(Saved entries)
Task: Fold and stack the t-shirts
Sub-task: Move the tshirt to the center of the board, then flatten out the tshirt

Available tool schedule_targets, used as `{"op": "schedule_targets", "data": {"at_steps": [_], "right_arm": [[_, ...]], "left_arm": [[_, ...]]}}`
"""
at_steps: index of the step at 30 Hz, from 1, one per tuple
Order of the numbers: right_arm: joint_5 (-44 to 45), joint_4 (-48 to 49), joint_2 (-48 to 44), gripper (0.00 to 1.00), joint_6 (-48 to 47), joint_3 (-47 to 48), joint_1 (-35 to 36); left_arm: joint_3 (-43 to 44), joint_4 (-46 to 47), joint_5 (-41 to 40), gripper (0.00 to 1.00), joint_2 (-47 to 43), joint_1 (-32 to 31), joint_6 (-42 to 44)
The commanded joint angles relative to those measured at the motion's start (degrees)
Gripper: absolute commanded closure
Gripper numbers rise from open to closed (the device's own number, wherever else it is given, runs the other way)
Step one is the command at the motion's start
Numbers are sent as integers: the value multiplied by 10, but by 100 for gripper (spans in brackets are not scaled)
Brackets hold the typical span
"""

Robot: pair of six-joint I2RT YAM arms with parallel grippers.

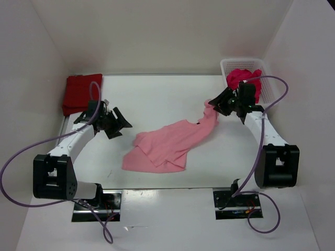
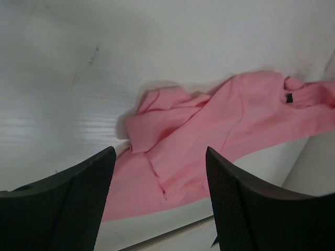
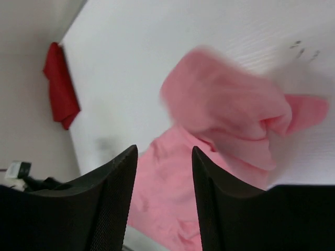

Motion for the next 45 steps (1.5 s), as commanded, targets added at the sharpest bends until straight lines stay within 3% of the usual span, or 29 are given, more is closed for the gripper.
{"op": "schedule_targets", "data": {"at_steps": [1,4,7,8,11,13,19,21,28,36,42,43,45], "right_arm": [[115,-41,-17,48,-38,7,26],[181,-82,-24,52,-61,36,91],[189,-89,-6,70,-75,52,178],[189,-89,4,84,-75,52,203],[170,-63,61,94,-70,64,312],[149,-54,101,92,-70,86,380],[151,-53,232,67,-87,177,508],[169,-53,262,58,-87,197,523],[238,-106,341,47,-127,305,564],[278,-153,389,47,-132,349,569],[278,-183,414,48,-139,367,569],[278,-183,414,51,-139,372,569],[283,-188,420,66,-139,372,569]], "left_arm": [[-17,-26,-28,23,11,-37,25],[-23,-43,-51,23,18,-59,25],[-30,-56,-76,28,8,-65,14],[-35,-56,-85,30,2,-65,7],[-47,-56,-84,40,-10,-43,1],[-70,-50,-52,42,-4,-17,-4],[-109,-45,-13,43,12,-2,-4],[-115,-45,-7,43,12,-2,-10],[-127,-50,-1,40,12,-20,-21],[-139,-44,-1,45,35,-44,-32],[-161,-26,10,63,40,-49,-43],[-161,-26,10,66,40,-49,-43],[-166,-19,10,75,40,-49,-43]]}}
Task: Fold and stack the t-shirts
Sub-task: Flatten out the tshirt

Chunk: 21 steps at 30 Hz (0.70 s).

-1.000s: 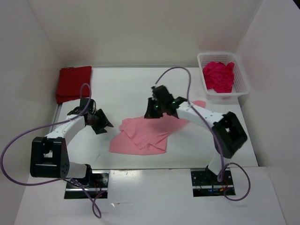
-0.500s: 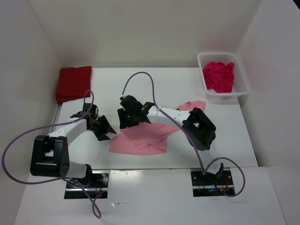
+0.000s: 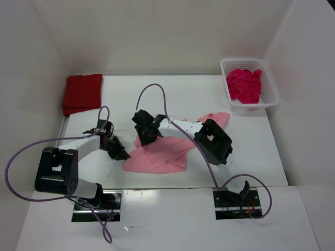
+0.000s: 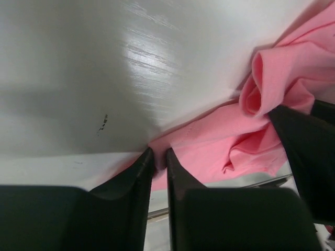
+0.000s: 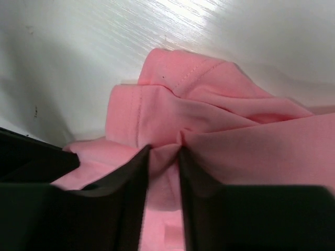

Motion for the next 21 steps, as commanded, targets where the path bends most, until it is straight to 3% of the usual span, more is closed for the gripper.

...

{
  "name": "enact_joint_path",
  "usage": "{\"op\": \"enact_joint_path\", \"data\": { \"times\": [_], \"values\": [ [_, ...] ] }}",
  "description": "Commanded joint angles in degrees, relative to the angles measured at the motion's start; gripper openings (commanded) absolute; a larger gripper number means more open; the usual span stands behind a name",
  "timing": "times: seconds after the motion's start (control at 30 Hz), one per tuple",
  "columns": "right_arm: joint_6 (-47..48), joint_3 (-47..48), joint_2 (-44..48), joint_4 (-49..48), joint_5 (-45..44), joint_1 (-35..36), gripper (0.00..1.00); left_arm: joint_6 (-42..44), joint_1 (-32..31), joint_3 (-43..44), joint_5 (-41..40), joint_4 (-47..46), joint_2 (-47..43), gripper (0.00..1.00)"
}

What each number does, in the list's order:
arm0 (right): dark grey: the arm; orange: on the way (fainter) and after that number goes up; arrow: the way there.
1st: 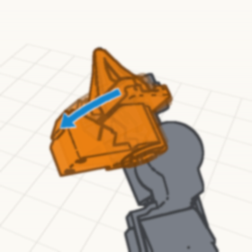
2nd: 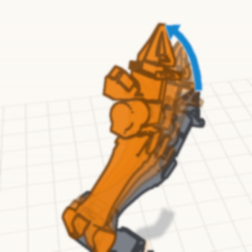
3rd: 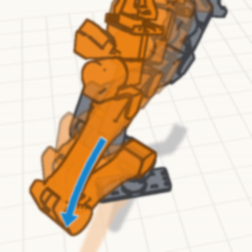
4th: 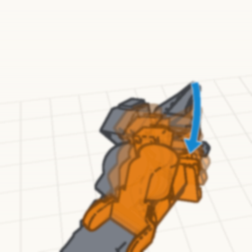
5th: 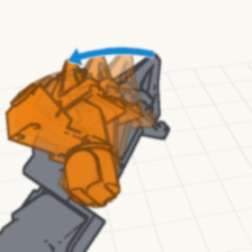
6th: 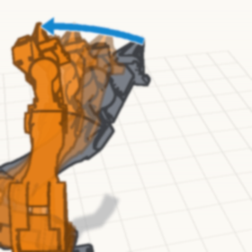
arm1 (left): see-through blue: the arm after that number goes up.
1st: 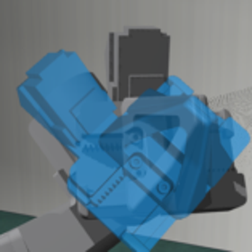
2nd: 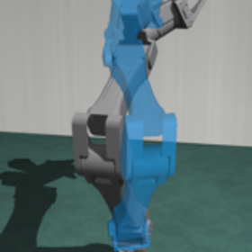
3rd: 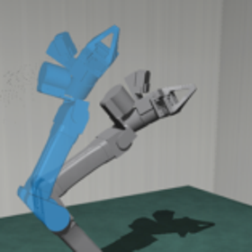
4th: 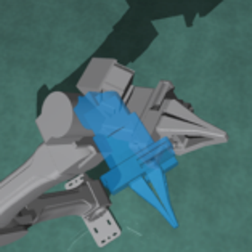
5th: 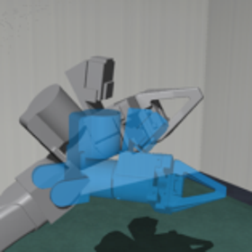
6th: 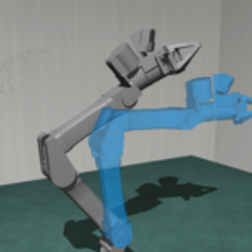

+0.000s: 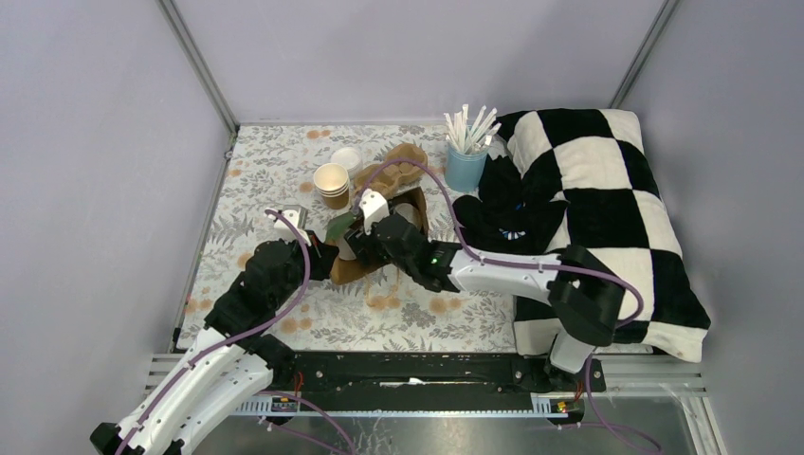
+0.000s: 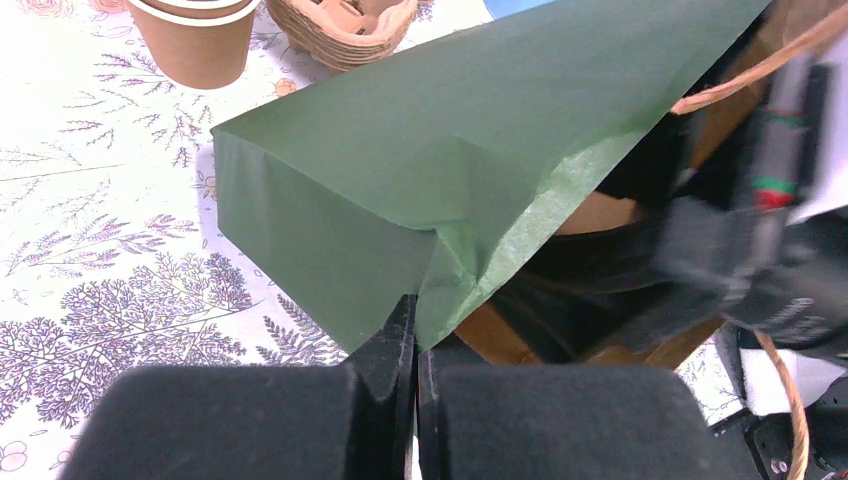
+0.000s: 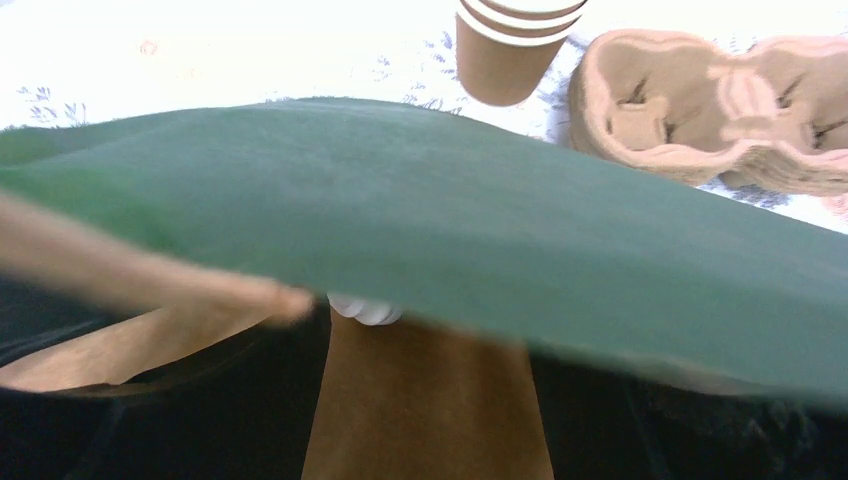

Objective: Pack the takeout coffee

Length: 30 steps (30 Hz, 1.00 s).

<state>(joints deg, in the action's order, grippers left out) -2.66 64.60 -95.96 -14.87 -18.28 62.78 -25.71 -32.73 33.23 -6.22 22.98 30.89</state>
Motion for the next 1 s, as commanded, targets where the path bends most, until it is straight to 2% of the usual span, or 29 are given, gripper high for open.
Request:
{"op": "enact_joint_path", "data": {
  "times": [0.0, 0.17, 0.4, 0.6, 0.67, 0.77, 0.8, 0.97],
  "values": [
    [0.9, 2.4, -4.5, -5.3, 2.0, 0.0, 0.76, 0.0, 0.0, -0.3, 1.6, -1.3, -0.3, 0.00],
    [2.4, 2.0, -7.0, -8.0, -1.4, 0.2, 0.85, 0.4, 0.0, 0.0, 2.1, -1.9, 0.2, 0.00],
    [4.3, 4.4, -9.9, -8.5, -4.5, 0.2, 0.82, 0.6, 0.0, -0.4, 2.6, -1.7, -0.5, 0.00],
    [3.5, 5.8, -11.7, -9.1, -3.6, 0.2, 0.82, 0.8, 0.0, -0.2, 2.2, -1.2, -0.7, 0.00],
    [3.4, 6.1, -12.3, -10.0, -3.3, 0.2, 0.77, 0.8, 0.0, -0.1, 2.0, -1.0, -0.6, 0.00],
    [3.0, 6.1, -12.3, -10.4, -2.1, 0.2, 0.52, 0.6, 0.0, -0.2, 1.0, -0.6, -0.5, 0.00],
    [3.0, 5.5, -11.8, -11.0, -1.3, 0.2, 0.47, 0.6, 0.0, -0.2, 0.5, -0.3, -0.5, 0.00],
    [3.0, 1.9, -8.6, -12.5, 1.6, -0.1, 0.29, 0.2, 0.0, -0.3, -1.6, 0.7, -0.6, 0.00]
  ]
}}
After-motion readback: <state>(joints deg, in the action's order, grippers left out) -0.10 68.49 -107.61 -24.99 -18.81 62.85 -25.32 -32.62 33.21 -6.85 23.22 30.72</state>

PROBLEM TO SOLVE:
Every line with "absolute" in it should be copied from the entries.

OUTPUT OF THE TASK:
Gripper: absolute commanded closure
  "description": "Commanded joint angles in degrees, relative to the angles measured at the motion's start; gripper openings (commanded) absolute; a larger gripper number means more open; the usual span stands behind a name",

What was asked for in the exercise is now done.